THE PROBLEM:
I need every line that includes the word "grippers" copied from the material.

DATASET EXCERPTS:
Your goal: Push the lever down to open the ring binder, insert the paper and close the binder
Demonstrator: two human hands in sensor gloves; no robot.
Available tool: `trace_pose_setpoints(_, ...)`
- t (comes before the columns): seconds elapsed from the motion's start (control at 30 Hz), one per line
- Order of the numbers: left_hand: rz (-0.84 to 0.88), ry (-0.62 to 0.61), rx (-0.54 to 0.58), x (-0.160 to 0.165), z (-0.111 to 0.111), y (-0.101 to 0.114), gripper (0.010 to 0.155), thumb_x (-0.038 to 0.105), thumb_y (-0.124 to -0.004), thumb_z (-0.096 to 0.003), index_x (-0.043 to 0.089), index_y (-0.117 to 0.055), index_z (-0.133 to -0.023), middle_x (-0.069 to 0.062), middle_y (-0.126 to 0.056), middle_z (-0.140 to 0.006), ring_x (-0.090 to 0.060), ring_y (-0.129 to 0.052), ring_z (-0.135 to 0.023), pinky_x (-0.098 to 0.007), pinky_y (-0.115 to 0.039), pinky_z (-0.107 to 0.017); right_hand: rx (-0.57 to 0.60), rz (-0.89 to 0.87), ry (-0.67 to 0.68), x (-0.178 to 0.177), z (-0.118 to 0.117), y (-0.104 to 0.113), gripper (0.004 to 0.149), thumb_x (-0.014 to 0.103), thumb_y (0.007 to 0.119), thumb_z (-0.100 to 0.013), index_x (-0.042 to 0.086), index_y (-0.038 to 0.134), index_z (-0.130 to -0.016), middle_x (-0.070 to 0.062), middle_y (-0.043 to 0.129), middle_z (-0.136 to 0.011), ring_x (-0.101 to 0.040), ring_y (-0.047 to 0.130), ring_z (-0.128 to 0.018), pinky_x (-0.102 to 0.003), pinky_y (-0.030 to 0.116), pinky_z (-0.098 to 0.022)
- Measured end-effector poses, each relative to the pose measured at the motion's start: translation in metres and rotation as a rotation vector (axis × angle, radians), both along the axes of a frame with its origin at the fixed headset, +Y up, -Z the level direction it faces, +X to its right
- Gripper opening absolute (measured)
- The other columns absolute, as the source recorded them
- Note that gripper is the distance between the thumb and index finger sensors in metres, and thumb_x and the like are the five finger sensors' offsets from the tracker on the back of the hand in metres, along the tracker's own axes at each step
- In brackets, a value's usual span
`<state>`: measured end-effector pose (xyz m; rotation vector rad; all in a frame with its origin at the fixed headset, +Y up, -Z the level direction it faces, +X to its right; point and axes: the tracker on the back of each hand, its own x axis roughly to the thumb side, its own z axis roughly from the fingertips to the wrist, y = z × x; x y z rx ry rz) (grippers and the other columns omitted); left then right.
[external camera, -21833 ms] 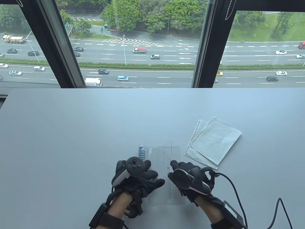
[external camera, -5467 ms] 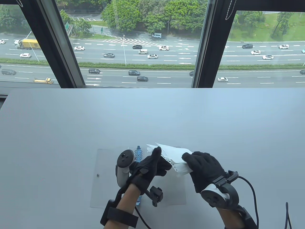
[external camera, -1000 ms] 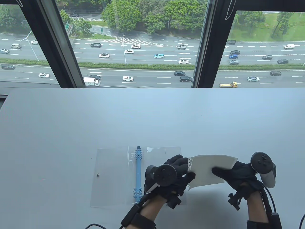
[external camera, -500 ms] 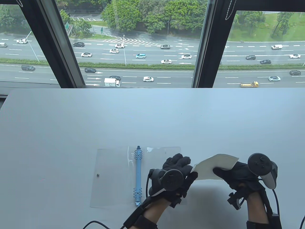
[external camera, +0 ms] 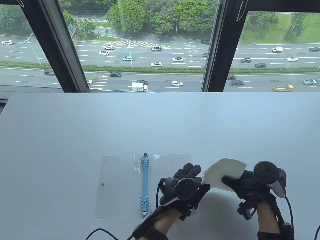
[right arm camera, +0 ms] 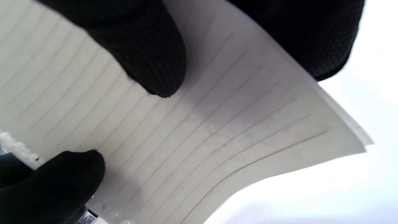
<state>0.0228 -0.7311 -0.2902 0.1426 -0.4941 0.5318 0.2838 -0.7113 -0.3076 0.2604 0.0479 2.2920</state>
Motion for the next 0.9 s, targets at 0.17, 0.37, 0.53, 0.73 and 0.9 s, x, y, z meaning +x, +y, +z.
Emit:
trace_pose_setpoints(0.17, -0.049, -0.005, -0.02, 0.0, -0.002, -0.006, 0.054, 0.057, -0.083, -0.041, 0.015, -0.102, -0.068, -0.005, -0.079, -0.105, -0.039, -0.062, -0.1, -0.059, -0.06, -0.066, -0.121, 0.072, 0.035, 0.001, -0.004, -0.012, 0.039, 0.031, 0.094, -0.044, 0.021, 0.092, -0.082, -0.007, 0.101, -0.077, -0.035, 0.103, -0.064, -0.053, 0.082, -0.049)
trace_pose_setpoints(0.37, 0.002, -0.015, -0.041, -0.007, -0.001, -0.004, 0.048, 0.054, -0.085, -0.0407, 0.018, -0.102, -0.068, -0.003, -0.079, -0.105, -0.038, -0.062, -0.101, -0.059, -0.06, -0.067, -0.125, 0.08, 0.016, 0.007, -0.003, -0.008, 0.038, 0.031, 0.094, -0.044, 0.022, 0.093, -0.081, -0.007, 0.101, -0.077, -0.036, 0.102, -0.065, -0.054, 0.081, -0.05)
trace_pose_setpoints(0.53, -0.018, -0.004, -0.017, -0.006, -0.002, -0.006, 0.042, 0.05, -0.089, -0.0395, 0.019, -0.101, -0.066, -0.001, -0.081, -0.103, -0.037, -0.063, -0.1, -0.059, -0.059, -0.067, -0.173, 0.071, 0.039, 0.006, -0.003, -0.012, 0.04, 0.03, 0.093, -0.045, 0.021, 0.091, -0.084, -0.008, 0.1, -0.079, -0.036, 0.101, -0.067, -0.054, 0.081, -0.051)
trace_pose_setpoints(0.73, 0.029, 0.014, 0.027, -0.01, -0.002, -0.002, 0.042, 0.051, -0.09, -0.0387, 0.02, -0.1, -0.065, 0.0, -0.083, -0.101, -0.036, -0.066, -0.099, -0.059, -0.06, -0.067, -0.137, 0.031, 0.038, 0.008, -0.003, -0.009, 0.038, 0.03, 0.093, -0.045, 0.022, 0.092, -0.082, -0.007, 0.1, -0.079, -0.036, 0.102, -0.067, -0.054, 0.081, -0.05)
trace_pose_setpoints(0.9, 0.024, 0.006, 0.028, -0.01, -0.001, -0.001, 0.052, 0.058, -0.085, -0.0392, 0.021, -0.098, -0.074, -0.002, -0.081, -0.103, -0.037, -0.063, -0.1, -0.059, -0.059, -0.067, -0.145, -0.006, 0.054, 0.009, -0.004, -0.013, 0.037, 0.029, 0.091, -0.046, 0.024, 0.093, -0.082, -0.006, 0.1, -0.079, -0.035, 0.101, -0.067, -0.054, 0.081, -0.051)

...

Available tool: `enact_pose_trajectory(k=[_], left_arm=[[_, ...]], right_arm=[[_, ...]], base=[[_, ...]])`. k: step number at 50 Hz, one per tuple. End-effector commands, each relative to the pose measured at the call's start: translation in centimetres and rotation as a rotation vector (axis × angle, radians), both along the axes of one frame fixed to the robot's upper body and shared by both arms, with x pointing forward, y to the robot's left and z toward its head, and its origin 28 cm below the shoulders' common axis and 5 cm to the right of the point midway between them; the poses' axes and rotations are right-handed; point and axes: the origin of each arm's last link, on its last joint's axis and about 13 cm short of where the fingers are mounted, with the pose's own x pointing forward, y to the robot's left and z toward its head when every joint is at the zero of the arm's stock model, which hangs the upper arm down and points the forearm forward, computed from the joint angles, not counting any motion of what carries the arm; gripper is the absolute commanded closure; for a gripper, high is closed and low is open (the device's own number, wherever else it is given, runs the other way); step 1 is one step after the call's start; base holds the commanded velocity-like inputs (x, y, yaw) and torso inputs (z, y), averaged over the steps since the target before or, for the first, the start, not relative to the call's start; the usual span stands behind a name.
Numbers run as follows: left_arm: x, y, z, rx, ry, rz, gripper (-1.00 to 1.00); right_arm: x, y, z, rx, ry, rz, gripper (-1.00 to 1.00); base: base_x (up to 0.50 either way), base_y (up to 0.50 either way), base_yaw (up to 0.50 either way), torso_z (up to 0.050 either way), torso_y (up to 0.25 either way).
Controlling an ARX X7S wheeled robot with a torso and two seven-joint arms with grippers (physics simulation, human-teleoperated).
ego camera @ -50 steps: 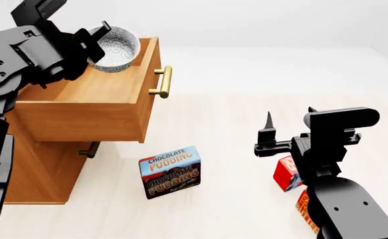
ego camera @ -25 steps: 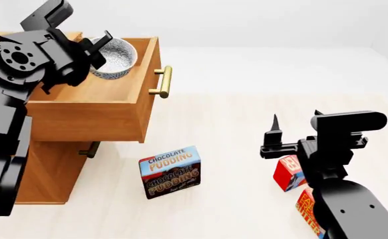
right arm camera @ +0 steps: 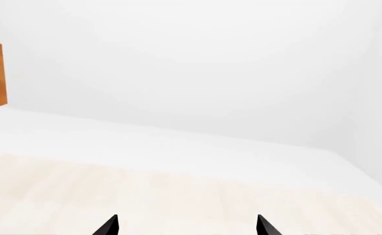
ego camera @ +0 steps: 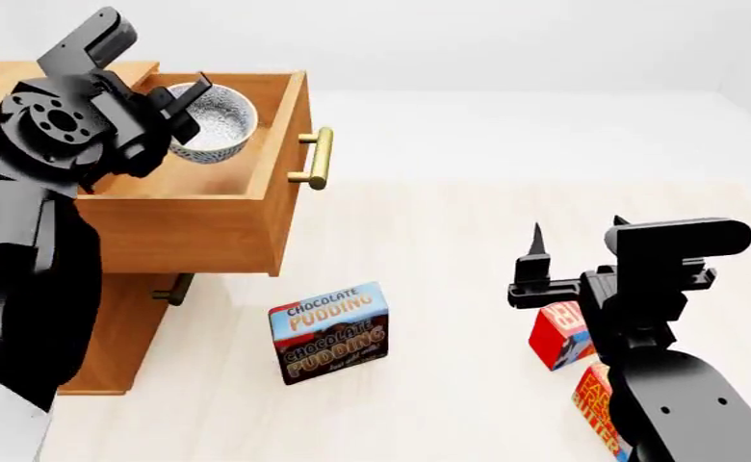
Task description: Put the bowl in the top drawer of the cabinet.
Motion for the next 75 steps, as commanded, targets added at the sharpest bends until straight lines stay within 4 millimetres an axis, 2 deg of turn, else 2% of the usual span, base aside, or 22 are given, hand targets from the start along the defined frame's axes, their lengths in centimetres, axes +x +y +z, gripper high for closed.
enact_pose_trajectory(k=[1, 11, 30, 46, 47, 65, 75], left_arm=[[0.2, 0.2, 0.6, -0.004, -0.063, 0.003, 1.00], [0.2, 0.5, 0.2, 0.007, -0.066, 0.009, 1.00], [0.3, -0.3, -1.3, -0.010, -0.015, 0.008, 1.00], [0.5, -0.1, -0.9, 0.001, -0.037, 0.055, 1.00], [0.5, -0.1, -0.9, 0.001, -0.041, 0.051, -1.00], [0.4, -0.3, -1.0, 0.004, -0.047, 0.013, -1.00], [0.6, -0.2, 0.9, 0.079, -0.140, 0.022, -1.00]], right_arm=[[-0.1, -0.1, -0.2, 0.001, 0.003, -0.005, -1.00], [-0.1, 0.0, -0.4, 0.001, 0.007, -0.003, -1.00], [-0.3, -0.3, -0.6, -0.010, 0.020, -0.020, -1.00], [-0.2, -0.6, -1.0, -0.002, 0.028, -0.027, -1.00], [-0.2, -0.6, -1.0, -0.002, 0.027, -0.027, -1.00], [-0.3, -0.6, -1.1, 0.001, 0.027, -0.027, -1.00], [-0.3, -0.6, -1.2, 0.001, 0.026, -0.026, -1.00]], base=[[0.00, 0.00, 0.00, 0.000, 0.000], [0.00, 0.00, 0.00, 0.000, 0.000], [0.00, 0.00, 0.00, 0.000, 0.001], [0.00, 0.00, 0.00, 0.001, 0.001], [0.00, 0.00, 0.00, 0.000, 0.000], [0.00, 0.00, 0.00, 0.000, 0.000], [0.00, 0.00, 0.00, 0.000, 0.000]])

ANSWER SECTION:
`<state>`: measured end-effector pose (xyz m; rotation vector rad; all in a frame with its origin at the fixed headset, +Y up, -Z the level direction it faces, +X to its right; point and axes: the tracker on the back of each hand, its own x axis roughly to the thumb side, its own z axis roughly from the fingertips to the wrist, y = z × x; x y z rx ry rz) (grippers and the other columns omitted); left then right.
Controlling an ARX X7S wheeled robot with a torso and two seven-joint arms with grippers (physics simulation, human-teleoperated).

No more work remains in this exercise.